A number of nursing homes are what we would describe as “legacy” facilities, born in different times when government attention was modest compared to today, and the community stepped up to fill a gap. These legacy nursing homes still provide necessary care today, but will eventually no longer be fit for purpose and need more help to keep up with requirements.
In an impassioned plea published in a forum letter, Dr Belinda Wee, a pioneer in the senior living sector, shared the challenges of caring for seniors and hoped aloud that “agencies will work with all senior care operators on the ground to modify, improve and support services, rather than close them down”.
She is right, of course: Singapore needs the operators, the facilities and the beds. Closing a nursing home causes real disruption to residents and their families, and there will be one fewer care option for Singapore’s growing senior population. Instead, can we “rescue” these homes and rehabilitate them?
The sector has steadily added bed capacity, from about 12,800 in end-2016 to over 20,000 in 2025 as well as operator scale with the three largest providers operating more than 1,000 beds each. This means where once the main concern was the lack of alternatives and realistic options for the residents affected, there are more options for partnerships or managed transitions when individual homes struggle.

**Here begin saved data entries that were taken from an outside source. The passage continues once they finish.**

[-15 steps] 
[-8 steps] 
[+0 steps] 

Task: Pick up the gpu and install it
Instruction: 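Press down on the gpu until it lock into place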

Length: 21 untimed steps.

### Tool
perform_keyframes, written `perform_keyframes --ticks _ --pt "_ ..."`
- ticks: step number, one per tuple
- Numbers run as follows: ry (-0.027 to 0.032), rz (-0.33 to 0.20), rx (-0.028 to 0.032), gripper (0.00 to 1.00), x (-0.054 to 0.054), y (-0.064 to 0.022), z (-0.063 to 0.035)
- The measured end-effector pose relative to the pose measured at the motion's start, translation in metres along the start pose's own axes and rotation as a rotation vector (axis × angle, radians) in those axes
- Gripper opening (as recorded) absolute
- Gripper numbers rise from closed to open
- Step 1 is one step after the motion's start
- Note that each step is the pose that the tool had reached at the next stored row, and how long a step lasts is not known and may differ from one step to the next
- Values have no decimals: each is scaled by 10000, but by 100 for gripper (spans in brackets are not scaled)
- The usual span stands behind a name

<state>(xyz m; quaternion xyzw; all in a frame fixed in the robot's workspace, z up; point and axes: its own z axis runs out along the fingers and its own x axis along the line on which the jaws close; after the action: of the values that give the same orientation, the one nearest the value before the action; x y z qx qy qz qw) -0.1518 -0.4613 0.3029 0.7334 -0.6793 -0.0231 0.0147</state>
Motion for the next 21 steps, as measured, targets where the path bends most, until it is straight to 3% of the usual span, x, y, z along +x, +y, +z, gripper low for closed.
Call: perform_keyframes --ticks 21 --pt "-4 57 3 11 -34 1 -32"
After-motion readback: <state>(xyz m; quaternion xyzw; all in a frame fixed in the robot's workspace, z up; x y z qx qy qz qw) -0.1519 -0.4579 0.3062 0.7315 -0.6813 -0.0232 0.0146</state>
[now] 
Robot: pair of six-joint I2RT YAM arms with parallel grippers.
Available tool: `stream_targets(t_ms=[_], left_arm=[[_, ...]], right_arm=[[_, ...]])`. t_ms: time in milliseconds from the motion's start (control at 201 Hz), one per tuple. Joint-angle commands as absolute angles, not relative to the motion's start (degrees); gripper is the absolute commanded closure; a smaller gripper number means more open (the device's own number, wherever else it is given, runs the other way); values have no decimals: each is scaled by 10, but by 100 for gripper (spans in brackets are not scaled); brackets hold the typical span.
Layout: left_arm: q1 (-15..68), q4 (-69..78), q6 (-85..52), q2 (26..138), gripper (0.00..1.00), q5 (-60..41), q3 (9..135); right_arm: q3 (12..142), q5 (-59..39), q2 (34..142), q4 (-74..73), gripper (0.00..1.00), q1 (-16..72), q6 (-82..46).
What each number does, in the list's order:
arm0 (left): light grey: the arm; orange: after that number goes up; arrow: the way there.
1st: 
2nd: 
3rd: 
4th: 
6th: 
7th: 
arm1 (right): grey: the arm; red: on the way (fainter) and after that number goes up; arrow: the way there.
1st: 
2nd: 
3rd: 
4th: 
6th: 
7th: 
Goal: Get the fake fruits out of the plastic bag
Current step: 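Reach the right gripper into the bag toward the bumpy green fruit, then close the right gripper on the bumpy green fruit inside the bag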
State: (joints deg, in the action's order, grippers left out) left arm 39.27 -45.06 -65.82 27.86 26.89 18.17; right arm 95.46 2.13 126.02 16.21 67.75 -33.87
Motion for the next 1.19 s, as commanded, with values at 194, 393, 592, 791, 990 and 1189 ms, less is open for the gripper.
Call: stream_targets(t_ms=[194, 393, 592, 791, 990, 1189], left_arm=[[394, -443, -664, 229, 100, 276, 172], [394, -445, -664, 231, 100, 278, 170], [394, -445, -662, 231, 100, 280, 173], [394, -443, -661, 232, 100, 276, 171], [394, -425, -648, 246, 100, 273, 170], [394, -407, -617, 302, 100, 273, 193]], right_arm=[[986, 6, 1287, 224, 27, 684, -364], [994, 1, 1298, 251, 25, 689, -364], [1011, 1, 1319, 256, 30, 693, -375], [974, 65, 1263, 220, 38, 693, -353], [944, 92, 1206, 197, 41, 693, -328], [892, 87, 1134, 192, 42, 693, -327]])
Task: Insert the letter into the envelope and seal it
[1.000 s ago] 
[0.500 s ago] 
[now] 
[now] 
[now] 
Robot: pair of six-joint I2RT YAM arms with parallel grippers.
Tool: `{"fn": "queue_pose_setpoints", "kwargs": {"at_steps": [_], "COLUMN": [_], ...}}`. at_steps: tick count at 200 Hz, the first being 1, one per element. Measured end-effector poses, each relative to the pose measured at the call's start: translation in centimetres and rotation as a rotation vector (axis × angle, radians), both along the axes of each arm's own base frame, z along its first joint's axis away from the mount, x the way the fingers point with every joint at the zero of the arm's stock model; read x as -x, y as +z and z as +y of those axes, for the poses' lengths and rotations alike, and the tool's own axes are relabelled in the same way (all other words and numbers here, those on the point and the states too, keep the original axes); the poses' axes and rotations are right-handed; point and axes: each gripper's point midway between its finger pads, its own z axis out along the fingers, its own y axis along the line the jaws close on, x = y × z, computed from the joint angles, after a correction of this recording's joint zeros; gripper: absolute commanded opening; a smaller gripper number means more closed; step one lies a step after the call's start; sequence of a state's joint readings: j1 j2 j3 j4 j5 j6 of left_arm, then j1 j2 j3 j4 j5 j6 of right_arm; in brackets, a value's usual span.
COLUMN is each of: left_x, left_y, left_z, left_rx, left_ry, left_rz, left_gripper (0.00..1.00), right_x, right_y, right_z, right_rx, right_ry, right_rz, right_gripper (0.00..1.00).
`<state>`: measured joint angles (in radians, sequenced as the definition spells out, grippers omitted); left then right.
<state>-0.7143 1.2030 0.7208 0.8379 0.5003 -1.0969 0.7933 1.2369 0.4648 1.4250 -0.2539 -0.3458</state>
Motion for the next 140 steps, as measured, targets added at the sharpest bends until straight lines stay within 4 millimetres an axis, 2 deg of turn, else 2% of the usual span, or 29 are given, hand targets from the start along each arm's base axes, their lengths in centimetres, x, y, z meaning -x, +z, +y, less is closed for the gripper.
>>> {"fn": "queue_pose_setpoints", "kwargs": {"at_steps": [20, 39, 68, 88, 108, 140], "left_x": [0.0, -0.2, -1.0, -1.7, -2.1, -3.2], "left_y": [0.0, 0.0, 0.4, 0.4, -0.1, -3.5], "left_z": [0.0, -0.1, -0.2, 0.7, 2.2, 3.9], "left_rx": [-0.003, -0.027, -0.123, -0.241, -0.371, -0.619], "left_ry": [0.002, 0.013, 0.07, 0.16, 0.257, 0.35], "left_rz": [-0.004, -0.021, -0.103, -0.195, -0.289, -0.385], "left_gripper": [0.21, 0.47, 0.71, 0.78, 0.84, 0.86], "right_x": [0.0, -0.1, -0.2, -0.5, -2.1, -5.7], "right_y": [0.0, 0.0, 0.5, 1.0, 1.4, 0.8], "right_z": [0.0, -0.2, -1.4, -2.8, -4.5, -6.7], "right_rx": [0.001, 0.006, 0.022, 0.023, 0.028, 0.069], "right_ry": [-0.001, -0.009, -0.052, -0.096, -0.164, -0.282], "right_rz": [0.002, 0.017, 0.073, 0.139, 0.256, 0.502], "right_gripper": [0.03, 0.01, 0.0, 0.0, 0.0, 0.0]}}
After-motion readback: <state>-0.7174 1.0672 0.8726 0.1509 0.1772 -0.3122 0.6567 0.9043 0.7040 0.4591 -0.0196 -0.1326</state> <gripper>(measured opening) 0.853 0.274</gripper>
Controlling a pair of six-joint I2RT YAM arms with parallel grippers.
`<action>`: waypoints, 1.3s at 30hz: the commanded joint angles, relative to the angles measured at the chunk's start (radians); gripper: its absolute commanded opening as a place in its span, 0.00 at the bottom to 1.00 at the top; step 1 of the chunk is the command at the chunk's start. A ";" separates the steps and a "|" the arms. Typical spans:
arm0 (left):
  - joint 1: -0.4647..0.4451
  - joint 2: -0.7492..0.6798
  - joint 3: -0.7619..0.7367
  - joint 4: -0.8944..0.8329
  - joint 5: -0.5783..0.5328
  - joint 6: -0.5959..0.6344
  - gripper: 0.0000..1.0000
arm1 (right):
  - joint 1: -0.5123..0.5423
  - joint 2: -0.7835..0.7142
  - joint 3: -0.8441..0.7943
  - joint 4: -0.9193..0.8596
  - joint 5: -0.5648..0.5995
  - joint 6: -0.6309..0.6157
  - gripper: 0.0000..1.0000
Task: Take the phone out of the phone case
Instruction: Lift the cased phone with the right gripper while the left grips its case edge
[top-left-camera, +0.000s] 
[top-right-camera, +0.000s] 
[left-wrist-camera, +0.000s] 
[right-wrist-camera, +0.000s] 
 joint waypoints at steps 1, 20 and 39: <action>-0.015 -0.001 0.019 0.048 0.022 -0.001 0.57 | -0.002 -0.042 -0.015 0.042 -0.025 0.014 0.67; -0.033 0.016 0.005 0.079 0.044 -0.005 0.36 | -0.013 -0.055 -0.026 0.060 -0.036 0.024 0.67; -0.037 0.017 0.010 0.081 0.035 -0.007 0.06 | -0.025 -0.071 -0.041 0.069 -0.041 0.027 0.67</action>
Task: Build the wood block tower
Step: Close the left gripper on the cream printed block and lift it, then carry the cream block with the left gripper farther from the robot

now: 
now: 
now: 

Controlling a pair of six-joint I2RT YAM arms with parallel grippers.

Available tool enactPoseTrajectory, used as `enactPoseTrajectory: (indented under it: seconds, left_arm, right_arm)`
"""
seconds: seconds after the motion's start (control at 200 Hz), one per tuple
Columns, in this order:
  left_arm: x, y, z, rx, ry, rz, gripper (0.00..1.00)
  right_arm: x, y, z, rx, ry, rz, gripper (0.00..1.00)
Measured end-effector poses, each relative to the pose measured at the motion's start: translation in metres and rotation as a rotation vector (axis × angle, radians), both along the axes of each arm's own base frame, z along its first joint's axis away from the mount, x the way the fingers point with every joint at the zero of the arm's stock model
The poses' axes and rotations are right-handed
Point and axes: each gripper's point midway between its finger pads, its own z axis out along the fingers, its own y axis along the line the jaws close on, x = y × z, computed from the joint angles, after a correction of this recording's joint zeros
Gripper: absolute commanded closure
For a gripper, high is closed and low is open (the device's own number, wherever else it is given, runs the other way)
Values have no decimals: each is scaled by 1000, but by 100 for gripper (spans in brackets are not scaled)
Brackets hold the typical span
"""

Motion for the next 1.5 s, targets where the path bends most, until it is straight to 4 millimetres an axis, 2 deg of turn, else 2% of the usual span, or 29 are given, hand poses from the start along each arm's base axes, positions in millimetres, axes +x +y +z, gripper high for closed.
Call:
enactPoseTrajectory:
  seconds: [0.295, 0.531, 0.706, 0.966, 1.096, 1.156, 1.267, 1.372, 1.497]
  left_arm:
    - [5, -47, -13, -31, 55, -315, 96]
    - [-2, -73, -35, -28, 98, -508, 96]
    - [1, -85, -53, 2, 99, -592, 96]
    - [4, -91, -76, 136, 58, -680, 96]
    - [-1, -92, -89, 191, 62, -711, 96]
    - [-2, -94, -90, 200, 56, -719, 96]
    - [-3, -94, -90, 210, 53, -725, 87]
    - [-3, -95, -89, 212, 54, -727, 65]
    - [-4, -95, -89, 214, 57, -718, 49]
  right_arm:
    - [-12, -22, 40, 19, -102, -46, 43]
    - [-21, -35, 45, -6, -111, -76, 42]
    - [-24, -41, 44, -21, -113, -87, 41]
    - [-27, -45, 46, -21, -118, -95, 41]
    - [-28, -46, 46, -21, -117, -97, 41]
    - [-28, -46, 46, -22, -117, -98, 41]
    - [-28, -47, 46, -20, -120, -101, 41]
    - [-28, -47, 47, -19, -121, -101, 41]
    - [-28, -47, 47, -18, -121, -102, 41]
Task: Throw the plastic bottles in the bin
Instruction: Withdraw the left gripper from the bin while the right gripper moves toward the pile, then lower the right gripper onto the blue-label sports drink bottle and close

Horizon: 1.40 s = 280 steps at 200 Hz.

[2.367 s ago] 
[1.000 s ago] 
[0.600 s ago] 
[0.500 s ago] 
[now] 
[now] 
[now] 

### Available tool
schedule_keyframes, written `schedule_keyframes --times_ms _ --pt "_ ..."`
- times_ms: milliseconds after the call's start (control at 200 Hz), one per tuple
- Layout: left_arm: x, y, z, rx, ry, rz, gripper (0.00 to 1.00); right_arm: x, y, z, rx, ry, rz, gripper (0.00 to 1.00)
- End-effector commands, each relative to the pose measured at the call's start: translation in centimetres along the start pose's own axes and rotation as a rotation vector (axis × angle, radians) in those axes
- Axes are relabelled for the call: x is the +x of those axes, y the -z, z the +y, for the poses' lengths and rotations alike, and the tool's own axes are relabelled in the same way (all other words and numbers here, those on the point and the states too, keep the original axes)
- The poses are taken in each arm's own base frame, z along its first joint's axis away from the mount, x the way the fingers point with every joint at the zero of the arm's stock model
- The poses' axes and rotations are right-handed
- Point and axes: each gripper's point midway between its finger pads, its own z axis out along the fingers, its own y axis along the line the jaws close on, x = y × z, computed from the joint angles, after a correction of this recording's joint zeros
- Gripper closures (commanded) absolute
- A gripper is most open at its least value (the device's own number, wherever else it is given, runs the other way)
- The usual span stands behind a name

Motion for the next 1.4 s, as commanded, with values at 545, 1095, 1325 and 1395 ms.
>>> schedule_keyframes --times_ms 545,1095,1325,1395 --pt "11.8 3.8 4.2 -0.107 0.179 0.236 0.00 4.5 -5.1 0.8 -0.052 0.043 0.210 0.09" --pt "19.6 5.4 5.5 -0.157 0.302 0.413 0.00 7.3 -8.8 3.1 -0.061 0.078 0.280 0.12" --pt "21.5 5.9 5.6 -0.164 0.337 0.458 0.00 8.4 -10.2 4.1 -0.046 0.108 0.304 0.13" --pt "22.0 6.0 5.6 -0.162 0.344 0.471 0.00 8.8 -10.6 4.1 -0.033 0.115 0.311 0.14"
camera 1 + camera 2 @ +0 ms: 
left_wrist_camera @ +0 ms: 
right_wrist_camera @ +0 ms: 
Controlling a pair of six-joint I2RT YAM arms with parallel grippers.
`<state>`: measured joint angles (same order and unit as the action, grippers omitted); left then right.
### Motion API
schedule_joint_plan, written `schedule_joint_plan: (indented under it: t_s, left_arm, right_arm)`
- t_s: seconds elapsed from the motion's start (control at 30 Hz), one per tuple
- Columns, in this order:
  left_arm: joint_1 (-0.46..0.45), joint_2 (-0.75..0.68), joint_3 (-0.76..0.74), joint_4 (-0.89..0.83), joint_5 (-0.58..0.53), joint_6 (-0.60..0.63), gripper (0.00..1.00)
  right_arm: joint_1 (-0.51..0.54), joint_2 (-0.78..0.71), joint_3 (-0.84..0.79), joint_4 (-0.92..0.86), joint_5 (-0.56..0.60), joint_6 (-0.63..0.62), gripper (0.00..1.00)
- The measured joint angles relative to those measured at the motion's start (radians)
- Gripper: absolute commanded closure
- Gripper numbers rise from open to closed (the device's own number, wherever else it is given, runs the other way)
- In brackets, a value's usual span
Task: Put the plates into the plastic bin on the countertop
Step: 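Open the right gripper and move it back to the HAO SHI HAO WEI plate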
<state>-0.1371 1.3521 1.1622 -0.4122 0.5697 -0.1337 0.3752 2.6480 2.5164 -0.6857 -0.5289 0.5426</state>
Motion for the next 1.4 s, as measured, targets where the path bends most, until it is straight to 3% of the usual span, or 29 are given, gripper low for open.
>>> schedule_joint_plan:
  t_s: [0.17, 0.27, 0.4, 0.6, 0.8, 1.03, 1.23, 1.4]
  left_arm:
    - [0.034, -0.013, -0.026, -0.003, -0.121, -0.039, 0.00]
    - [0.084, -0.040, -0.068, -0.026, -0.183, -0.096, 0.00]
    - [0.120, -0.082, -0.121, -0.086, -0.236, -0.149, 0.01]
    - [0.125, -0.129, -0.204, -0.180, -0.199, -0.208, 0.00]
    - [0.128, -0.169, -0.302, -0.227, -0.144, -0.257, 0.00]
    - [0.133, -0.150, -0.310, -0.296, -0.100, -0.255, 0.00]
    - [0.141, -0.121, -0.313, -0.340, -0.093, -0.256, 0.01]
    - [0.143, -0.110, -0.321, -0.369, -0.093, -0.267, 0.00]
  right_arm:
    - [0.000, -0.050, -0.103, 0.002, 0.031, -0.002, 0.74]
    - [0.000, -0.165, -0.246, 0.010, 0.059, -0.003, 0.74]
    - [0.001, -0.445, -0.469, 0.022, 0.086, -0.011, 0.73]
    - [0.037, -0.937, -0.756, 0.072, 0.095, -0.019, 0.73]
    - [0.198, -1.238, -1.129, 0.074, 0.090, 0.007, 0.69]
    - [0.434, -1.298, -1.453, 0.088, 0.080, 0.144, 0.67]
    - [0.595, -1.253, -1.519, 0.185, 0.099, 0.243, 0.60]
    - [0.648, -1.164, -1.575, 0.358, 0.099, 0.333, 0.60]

The government has an effective backstop too. Vanguard Healthcare, a wholly-owned subsidiary of the MOH Holdings now operates five homes with over 1,200 beds. In fact, Vanguard is the operator tasked to ensure that despite the license revocations, affected Windsor and LC residents will continue to be adequately cared for.
WHAT WE COULD DO BETTER
The road ahead as we see it will be one of rising standards and sector consolidation. The challenge will be to proactively manage this change instead of scrambling to react when the next nursing home fails to meet the necessary standards.
Should smaller, standalone nursing homes merge or go into closer partnership with the larger ones? About nine nursing homes have fewer than 100 beds, and some of the largest, well-funded ones presumably have the wherewithal to work with or integrate the smaller homes if called upon.
What could make sense is a proactive, orderly consolidation of the sector, guided by a national masterplan. That could ensure residents and families are given information, time, choice and continuity of care, rather than lose precious social connections and be forced into unfamiliar settings potentially far away from their families.
Surely Singapore can and must do better - and before the next lapse forces the issue.
Jeremy Lim is a medical doctor trained in surgery, public health and lifestyle medicine. He has been involved in the community care sector since the late 1990s in various capacities most recently as Chairman of Dover Park Hospice (2020 to 2024). Isabella Burton is a public health-trained New Colombo Plan Scholar with experience in community health, health promotion, and global health across Australia, Indonesia, and Singapore.